== Supplied information

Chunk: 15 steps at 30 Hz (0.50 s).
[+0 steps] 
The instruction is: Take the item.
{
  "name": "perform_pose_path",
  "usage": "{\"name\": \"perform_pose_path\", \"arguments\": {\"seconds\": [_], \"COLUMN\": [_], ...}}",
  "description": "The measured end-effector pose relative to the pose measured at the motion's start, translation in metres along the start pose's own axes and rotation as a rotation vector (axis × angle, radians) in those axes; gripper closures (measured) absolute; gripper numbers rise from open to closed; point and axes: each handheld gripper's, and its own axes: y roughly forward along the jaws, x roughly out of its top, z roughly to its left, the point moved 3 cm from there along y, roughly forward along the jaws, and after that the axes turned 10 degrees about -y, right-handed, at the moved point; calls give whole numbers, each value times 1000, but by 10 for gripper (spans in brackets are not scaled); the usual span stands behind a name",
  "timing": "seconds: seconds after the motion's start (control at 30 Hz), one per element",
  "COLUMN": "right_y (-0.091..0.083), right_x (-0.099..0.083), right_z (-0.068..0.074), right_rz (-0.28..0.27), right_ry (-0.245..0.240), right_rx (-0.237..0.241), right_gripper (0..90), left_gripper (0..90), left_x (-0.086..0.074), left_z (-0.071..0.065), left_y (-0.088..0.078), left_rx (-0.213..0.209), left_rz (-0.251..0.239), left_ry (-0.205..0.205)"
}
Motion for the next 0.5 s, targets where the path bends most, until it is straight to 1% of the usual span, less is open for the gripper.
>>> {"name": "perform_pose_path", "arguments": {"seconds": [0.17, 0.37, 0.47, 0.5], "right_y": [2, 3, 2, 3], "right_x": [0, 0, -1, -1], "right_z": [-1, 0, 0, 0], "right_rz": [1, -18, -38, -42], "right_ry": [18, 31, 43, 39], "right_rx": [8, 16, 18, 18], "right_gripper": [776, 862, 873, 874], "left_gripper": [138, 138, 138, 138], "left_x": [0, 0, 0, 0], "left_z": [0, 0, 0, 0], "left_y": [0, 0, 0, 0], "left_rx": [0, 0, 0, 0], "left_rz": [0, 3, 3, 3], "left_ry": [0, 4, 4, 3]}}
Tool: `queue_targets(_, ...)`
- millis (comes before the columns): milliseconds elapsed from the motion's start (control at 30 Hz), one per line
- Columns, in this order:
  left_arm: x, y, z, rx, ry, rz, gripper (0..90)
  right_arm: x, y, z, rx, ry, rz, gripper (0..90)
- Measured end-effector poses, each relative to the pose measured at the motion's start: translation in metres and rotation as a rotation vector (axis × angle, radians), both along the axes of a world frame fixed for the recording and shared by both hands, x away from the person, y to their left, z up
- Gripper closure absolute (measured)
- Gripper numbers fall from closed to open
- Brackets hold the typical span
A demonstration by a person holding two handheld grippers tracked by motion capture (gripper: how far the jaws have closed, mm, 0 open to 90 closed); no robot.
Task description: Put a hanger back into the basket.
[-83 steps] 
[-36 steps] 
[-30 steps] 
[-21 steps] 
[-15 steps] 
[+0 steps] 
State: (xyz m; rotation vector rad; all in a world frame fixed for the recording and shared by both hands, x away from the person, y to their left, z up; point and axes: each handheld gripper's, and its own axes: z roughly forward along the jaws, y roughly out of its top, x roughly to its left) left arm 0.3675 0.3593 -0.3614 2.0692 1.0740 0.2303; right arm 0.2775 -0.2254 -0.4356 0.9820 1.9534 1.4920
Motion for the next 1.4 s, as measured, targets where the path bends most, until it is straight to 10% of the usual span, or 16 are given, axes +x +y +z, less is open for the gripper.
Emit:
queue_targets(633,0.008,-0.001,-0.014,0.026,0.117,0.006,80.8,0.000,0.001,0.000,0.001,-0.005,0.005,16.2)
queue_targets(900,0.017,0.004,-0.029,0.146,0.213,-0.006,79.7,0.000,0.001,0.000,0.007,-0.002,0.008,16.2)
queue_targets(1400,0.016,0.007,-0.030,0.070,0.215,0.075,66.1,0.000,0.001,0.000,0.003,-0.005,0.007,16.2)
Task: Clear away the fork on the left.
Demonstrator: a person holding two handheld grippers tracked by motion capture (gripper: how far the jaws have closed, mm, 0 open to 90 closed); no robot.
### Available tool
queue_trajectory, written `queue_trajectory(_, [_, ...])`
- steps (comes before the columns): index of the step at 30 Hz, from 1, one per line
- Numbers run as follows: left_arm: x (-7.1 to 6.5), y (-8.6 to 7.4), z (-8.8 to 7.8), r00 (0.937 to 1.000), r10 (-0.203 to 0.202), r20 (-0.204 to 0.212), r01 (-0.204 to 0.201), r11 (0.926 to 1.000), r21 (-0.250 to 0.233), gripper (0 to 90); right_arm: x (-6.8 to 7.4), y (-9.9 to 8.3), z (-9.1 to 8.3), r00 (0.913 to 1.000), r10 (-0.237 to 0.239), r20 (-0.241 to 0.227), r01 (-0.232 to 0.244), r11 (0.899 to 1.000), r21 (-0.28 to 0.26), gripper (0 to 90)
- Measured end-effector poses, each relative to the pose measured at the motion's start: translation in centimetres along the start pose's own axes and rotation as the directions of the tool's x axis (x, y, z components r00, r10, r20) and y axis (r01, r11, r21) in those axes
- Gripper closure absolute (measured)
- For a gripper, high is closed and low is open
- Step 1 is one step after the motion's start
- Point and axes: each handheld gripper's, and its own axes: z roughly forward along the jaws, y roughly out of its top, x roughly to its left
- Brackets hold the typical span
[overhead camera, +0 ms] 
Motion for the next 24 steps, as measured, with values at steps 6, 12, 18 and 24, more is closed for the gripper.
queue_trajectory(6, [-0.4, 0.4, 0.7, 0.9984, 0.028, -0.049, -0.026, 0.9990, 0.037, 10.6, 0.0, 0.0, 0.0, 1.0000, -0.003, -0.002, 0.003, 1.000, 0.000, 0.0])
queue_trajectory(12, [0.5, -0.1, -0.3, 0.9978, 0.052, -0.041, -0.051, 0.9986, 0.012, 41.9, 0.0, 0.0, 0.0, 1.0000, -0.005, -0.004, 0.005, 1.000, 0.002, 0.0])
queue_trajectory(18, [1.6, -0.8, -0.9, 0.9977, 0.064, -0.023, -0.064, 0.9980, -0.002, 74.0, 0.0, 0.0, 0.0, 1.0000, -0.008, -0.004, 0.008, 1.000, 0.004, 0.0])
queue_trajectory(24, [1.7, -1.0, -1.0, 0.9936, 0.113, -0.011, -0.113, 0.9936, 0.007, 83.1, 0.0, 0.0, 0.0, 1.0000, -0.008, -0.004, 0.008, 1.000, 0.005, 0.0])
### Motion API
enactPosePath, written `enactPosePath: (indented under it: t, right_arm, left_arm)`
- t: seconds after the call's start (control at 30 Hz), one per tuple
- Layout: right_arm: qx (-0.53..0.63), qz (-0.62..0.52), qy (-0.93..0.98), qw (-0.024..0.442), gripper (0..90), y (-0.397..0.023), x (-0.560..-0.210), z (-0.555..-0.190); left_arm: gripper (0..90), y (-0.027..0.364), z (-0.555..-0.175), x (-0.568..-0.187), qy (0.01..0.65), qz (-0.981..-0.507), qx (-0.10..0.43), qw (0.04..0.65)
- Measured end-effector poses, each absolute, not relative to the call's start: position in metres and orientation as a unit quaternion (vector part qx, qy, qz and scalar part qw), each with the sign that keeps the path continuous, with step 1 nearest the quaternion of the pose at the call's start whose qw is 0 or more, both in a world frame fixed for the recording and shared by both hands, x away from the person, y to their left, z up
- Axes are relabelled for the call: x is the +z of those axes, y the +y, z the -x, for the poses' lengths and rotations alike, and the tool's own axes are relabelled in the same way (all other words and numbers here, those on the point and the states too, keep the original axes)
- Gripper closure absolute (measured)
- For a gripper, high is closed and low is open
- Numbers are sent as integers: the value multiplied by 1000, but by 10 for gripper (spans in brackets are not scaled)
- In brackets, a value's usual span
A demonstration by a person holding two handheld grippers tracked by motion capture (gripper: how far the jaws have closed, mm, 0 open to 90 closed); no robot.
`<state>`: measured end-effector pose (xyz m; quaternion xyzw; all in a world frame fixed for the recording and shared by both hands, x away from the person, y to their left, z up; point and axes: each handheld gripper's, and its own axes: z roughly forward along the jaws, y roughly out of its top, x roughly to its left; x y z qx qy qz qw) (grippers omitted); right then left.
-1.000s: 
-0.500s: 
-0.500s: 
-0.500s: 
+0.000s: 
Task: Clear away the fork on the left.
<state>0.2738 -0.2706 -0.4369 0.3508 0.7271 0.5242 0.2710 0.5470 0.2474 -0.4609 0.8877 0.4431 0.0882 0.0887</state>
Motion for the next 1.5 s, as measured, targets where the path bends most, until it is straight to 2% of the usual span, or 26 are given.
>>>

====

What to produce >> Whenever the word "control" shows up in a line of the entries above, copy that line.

Finished exercise >>
  "timing": "seconds: seconds after the motion's start (control at 30 Hz), one per element",
- millis (comes before the columns): milliseconds elapsed from the motion's start (control at 30 Hz), one per line
- t: seconds after the call's start (control at 30 Hz), one per tuple

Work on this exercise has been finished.